“I think there is very little difference,” said her Aunt Marion. “I am not your stepmother but at the same time I am not your own mother, and I am not conscious of loving you any less than I love Ethel Brown. You are both my dear girls.”

“I love Father but I do think Father would be mean if he gave me a stepmother,” said Ethel Blue.

“But, wouldn’t you be mean if you objected to his having the happiness of a household of his own, after all these years when he has not had one?” returned Mrs. Morton promptly. “Your father has lived a lonely life for many years, and if such a thing should happen as his deciding to marry again, I can’t think that my little Ethel Blue would be so selfish as to make him unhappy—or even uncomfortable—about it.”

This was a new idea for Ethel Blue and she snuggled down under her covers and turned her head away to think about it.

Her aunt left her alone and the room was quiet except for the noise made by Dicky’s little hands, as he turned the pages of a picture book.

It was almost dark when Mrs. Morton came back with Mary, each of them bearing a tray with the supper for one of the invalids.

“I must say,” laughed Mrs. Morton, as she entered the hospital, “these are pretty hearty meals for people who call themselves ill.”

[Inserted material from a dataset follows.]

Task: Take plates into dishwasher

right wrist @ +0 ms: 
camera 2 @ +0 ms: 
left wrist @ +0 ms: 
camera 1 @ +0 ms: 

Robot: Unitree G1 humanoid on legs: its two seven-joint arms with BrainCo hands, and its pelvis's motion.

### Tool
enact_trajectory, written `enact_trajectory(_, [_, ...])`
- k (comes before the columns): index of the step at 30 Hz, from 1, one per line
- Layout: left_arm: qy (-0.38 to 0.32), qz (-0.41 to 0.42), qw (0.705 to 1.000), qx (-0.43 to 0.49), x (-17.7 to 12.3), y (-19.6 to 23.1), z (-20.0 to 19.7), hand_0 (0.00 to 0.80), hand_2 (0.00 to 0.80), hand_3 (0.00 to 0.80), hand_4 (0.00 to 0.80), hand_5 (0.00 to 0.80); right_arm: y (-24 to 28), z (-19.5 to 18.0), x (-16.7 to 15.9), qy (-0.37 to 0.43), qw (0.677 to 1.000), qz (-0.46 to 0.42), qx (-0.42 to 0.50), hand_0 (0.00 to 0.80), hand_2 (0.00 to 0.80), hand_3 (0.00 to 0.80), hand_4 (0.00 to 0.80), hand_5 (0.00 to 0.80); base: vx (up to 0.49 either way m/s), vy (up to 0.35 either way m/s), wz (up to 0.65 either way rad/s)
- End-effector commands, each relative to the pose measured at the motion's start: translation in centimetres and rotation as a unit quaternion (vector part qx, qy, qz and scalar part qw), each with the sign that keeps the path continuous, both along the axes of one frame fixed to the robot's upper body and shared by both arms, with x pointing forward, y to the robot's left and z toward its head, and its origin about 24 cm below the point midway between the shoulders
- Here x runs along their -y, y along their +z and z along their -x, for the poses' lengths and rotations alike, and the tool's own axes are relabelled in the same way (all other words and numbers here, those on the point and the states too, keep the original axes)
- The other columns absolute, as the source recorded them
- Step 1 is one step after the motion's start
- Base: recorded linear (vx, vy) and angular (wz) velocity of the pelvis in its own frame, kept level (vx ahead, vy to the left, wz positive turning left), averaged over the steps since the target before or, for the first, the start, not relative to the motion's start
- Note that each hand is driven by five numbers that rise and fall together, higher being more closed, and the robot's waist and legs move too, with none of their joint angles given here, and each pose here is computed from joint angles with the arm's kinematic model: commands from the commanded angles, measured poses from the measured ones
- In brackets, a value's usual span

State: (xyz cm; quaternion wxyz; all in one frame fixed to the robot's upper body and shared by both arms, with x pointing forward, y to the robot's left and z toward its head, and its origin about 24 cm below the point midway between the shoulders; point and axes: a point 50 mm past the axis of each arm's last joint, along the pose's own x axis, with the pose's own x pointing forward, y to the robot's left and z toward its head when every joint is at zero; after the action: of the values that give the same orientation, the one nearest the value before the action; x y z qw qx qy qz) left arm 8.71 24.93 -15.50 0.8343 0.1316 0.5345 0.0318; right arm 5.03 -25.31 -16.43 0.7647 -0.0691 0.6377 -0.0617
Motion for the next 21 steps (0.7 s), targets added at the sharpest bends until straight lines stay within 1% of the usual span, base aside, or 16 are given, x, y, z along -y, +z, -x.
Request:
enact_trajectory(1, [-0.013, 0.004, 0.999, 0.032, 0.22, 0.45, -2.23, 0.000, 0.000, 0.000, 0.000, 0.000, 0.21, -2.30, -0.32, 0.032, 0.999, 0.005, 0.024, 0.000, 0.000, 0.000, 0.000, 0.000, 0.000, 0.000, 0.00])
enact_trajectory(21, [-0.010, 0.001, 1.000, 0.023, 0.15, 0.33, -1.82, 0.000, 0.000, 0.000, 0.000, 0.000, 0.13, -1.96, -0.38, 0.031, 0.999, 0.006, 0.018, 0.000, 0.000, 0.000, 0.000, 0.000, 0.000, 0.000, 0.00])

“My mind isn’t ill,” said Ethel Blue; “it’s just these bruises that hurt me,” and Dicky understood what she meant, for he told Mary, who was arranging his pillows, that his “black and blue thspotth were awful thore,” but that he was going to get up in the morning.

As Mrs. Morton leaned over Ethel Blue’s bed, the young girl put an arm around her aunt’s neck and drew her down to her.

“I’ve made up my mind not to be piggy if anything like that does happen,” she said, hesitatingly. “Do you know that it is going to happen?”